For GC/GT to address persistent health inequalities, researchers must address barriers to research participation. Researchers should increase recruitment of underrepresented groups, including Asian Americans, and build trust among these populations. Participants must be invested and believe there is value in providing information about themselves and their families, and that research participation will translate to equitable distribution of benefits. Community-based participatory researchers have developed methods for engaging community members in health promotion and prevention strategies. Examples include centering Korean churches or Vietnamese-owned nail salons as community portals for delivering culturally relevant health education and medical services.72

As genetic services become more accessible to the public, clinical genetic services can and should integrate health equity research. Genetic researchers and clinicians should engage with communities, meeting people where they are and understanding their priorities to promote more inclusive approaches to genetic services and precision medicine.

Researchers and clinicians themselves must also represent the diversity of the populations they investigate and serve. NIH does not consider Asian Americans to be an underrepresented racial group in the medical research workforce and this status has “de-minoritized” Asian Americans by no longer defining them as a minority. Efforts have been made to address the lack of diversity in the genetic counseling profession through mentorship programs, special interest groups, and strategic plans, but there is still a long way to go. Racial diversity among providers can increase the depth and scope of information that patients are willing to share in the clinical setting—information that is important to their health.

Strengths and limitations of current study

While this is a critical systematic review of GC/GT on an under‐researched group, there are some important limitations. The review only included articles published in English, possibly omitting relevant studies published in other languages. This review explicitly did not compare Asian Americans with other racial/ethnic groups, however, many of the included studies framed their findings about Asian American samples in reference to White, Hispanic, and Black participant populations.


As GT and precision medicine interventions become more integrated into health care systems, creative strategies must be employed to ensure that health disparities in access and utilization are not perpetuated or exacerbated. The newest strategic vision for the National Human Genome Research Institute includes the bold prediction that “individuals from ancestrally diverse background will benefit equitably from advances in human genomics”.73 For this prediction to come to fruition, it is necessary to address the research gaps and health care barriers identified in this review.

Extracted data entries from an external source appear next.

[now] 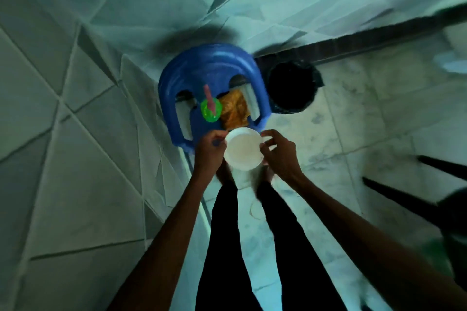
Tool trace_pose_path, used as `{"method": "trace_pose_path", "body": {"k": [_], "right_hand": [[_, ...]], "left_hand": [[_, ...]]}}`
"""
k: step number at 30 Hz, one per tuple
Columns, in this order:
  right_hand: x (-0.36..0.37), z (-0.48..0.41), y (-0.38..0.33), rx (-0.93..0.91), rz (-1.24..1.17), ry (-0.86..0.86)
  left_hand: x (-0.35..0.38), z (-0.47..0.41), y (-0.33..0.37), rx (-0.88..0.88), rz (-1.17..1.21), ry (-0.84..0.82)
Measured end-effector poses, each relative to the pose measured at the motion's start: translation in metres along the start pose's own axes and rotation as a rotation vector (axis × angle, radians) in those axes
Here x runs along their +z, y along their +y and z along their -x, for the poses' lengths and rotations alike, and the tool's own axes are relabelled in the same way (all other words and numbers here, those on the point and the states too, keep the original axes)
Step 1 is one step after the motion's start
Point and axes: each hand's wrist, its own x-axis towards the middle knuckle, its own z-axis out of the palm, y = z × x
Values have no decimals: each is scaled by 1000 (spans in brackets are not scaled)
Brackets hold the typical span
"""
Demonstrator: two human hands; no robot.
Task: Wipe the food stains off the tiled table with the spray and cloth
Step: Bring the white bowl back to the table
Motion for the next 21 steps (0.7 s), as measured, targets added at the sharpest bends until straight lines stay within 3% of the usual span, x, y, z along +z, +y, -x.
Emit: {"method": "trace_pose_path", "body": {"k": [4, 10, 15, 21], "right_hand": [[-85, 89, -13, 9, -196, 220], [-181, 232, 33, 143, -519, 524], [-227, 362, 116, 184, -723, 773], [-247, 521, 228, 306, -833, 1032]], "left_hand": [[12, 65, 86, 116, -19, -132], [76, 182, 178, 359, -146, -398], [161, 298, 192, 477, -202, -654], [265, 455, 149, 526, -241, -858]]}}
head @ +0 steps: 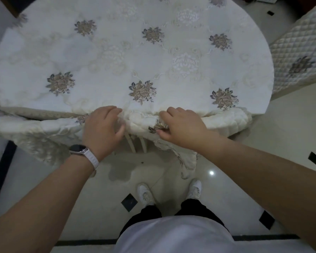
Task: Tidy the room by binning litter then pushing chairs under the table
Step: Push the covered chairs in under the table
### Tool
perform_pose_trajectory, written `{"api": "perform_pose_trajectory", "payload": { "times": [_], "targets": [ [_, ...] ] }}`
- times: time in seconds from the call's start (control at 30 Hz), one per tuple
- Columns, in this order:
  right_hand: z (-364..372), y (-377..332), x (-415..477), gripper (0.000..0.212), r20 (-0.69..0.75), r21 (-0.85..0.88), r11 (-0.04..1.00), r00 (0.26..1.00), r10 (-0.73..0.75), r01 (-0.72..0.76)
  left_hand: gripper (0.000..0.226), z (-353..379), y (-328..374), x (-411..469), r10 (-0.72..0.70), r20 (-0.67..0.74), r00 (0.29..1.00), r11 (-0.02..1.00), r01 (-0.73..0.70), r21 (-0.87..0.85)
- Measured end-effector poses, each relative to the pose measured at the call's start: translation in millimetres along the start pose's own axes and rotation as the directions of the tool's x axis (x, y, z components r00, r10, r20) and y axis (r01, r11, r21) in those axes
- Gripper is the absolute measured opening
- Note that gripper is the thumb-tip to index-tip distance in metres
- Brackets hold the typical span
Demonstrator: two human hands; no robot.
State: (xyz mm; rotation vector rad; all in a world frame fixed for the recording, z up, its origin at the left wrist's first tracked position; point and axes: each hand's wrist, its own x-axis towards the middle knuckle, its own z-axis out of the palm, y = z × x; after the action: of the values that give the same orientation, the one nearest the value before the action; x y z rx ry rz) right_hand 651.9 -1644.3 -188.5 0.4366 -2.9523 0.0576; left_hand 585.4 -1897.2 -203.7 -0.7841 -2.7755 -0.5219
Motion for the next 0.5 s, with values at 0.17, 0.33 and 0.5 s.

Precision health researchers and clinicians must recognize the heterogeneity of the Asian population with regards to acculturation, nationality, socioeconomic status, education level, age, and health awareness. To reduce biases and overgeneralizations providers must educate themselves on multiple modalities for talking to patients and their family members about GT. Providers must also recognize that Asian American patients are individuals with unique genetic, environmental, and lifestyle characteristics, and develop tailored disease prevention and clinical treatment strategies to address these unique needs.